10. The respondent then instituted the suit out of which the present appeal has arisen praying for redemption, and was met by the plea that his only remedy was in execution, and that this remedy had already been held to be time barred.

11. This contention was rejected by both Courts in India. Upon an examination of the authorities they came to the conclusion that the remedy by suit was still open to the respondent. The Subordinate Judge was also of opinion that having regard to the proceedings in the suit on the simple mortgage the appellant was estopped from asserting the contrary. The learned Judges of the High Court came to no specific conclusion on the question of estoppel, basing their judgment on other grounds, but they affirmed the facts upon which the Subordinate Judge had relied. They say :-

It is clear therefore from those proceedings that in 1912, i.e., about twenty years after Exhibit A, the deed of mortgage, and over twelve years after the rajinama decree, the mortgagee treated the first mortgage as subsisting and got a decree on the second mortgage on that basis.

12. In the event a decree was passed by the Subordinate Judge in the respondent's favour on August 16, 1924, providing for redemption on the terms therein set out, and this was affirmed in the High Court by the dismissal of the appeal.

13. Their Lordships while not disagreeing with the view taken by the learned Judges of the High Court, are of opinion without going further into his question that the defence raised by the appellant was not open to him. On the terms of the compromise decree of 1899 they think that it was not the intention of the parties that the remedy by execution should alone be open to the mortgagors. Seeing that it would, as the Courts have held, be barred after three years, such a construction would manifestly defeat the main object of the compromise which was to leave the mortgagors in possession for three years, and if after the expiry of that period the mortgage debt was not paid to allow the appellant to take possession, and again if and after he had so done to entitle the mortgagors to redeem. That the appellant understood this to be the intention is clear from the proceedings in the suit on the simple mortgage, which was based upon the right of redemption being still alive ; the prayer of the plaint would on the face of it have allowed both mortgages to be paid off on a sale. It is, their Lordships think, equally clear that it was upon the same understanding that the respondent came in and paid off the decree in this suit, and that the appellant accepted the payment. On no other view of the facts could he have realised the decretal amount.

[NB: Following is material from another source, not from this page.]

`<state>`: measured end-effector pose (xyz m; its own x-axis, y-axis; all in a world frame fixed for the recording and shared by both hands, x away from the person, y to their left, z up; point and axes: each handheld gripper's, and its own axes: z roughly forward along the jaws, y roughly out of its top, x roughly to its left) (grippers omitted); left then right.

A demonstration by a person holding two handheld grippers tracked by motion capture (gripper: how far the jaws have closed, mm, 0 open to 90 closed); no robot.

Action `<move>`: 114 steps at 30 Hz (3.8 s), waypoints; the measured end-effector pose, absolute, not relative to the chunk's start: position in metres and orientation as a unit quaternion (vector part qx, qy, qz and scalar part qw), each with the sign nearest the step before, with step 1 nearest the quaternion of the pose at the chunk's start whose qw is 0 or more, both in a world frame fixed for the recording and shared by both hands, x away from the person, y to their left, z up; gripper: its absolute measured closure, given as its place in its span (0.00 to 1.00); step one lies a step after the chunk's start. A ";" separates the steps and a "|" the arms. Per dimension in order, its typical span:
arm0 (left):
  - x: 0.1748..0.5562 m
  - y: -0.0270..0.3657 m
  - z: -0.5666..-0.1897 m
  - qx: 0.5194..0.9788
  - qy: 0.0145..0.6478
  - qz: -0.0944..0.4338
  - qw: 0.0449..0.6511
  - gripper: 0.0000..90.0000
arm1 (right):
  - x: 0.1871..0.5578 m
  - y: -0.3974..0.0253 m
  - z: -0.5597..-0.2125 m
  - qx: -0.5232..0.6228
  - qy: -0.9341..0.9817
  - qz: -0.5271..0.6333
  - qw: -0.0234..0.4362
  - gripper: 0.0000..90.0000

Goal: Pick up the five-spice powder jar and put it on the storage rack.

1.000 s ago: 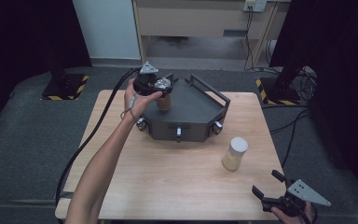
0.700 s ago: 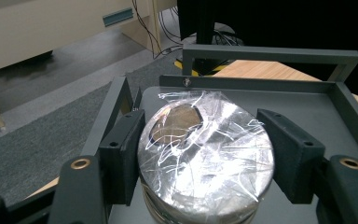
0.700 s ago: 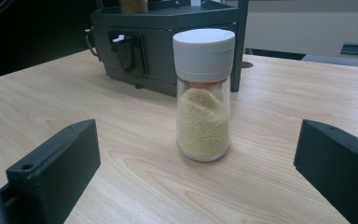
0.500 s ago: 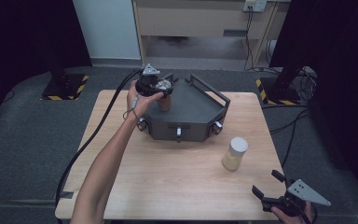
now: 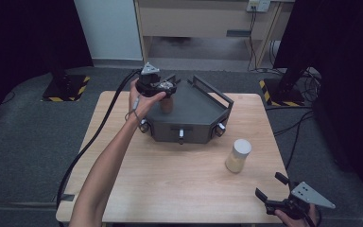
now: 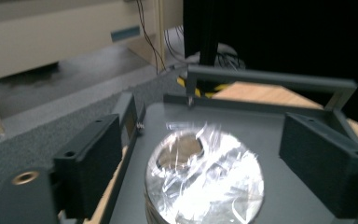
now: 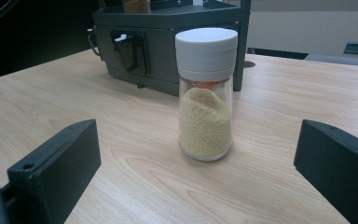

14. Having thus, almost in terms, offered to be redeemed under the usufructuary mortgage in order to get payment of the other mortgage debt, the appellant, their Lordships think, cannot now turn round and say that redemption under the usufructuary mortgage had been barred nearly seventeen years before he so obtained payment. It is a well accepted principle that a party cannot both approbate and reprobate. He cannot, to use the words of Honyman J. in Smith v. Baker (1873) L.R. 8 C.P. 350

at the same time blow hot and cold. He cannot say at one time that the transaction is valid, and thereby obtain some advantage, to which he could only be entitled on the footing that it is valid, and at another say it is void for the purpose of securing some further advantage.

See also per Lord Kenyon C.J. in Smith v. Hodson (1790) 2 sm. L.C. 140 where the same expression is used.

15. It is objected for the appellant that this view of the case is not admissible inasmuch as no estoppel was pleaded and no issue was framed with regard to it. It is clear, however, that the question was raised before the trial Judge and that the appellant had a sufficient opportunity then of meeting it. Nor is it suggested now that there are any other material facts which could have been proved had the issue been formally raised. Their Lordships, therefore, think that this objection has no weight.

16. For the reasons given they think that this appeal fails and should be dismissed with costs, and they will humbly advise His Majesty accordingly.